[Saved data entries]
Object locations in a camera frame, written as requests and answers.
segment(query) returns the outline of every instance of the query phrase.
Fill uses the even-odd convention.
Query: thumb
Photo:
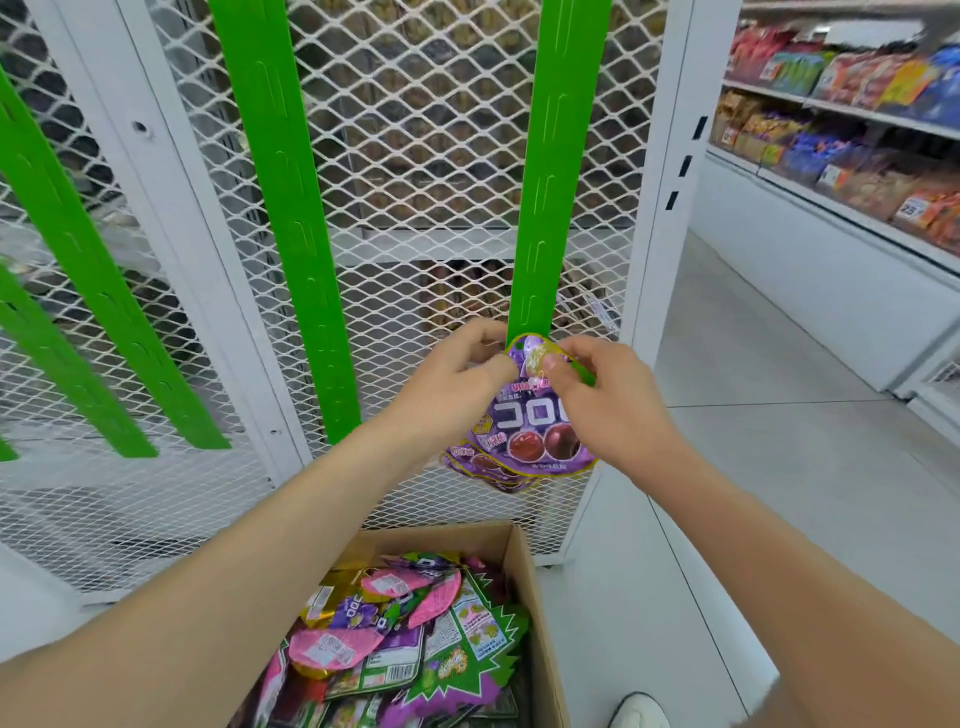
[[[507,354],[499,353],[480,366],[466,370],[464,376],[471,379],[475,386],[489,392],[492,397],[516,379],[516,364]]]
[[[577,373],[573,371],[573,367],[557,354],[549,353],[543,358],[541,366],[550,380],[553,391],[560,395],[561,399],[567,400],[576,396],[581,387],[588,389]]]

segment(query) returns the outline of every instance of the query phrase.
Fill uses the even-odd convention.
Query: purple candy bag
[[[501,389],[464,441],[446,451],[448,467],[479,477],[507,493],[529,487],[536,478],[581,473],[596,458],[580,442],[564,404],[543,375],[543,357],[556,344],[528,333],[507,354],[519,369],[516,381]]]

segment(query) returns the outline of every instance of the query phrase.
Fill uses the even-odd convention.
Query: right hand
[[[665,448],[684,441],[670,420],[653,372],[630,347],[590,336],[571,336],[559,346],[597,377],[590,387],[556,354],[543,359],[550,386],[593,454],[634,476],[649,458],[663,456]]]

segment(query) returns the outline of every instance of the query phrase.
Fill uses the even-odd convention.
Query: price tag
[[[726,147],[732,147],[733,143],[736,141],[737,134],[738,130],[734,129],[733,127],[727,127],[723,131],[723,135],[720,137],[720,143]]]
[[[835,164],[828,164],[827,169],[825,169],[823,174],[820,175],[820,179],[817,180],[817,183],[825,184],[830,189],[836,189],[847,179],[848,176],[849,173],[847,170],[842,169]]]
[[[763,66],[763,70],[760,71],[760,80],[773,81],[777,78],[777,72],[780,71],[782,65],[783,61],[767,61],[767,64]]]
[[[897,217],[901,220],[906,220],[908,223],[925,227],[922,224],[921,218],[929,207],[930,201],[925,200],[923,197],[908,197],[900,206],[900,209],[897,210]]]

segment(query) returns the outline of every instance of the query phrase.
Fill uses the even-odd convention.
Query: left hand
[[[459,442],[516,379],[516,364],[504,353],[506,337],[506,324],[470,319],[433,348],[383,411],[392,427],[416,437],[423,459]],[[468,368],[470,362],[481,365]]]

--

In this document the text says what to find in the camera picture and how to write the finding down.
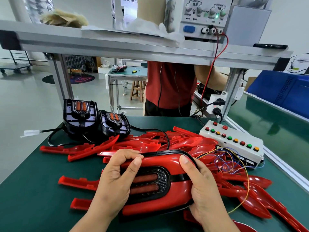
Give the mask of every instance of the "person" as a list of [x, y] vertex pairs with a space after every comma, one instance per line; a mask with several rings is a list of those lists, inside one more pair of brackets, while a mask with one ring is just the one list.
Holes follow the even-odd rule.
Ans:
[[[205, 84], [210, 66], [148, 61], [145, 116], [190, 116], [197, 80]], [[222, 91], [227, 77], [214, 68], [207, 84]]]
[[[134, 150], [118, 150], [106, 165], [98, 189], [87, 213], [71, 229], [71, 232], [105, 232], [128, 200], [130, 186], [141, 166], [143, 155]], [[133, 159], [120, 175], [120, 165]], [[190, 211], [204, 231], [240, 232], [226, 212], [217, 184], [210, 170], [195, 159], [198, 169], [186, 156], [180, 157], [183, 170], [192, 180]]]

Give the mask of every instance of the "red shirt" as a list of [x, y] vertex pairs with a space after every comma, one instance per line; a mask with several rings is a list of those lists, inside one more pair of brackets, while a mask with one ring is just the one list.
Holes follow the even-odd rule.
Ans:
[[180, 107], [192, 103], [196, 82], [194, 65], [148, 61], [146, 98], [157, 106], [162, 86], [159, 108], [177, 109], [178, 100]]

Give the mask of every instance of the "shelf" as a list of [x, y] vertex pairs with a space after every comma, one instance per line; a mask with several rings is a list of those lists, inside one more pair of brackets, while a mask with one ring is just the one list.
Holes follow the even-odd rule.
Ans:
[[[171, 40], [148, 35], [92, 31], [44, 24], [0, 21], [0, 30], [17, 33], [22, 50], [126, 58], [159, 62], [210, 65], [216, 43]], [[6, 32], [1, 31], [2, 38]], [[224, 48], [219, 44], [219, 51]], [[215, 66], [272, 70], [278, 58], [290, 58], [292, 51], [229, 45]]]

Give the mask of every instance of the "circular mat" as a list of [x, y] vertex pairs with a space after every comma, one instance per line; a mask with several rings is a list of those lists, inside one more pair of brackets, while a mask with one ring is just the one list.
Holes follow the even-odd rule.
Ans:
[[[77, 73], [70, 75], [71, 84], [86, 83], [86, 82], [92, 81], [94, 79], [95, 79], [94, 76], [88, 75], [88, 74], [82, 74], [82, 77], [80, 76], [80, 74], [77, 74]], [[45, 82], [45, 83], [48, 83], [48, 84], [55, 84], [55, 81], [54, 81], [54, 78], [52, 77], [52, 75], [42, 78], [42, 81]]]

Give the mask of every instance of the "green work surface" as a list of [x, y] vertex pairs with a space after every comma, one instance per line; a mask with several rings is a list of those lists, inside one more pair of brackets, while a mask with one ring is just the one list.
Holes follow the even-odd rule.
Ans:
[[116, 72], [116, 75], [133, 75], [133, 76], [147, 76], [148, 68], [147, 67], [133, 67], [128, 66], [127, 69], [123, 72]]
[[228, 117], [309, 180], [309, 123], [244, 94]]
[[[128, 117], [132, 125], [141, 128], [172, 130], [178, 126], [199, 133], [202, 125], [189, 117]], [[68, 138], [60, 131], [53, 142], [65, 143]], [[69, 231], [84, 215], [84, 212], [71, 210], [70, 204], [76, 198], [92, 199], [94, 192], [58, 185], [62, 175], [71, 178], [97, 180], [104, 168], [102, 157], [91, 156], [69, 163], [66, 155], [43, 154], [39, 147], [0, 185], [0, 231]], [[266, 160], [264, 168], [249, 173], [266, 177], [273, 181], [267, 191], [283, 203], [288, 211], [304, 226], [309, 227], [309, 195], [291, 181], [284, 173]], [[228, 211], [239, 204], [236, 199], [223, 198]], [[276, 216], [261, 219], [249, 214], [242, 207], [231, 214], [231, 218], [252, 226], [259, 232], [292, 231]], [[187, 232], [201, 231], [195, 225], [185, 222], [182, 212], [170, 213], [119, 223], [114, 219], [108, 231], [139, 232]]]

==

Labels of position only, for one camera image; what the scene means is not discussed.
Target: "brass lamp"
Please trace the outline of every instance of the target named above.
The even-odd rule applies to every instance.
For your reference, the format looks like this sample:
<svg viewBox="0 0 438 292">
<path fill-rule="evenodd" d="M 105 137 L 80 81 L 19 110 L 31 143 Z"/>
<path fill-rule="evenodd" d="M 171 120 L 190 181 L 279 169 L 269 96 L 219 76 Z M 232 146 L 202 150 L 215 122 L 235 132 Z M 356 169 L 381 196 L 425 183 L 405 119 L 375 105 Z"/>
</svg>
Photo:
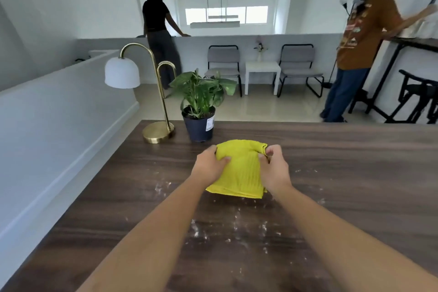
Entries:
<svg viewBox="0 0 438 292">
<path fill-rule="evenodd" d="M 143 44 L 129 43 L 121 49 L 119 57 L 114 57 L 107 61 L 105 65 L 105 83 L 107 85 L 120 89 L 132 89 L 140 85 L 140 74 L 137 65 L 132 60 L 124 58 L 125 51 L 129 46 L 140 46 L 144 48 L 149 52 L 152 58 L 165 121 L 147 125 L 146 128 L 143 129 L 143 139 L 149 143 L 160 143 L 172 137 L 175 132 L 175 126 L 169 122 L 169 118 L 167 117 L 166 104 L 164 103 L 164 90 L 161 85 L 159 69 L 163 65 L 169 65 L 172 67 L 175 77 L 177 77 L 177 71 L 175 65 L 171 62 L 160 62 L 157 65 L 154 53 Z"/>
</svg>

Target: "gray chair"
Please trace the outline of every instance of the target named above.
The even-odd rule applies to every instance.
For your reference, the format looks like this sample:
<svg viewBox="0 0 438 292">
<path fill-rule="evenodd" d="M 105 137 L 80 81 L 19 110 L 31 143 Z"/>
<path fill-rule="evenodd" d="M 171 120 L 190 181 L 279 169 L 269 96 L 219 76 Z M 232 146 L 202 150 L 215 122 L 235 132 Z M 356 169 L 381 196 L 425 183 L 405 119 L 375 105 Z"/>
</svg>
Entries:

What is needed ::
Set down again, word for word, the stretch of records from the line with "Object locations in" to the line with "Query: thumb", both of those lines included.

Problem solution ::
Object locations in a camera frame, written as requests and answers.
segment(query) returns the outline of every instance of the query phrase.
Fill uses the even-odd convention.
Query: thumb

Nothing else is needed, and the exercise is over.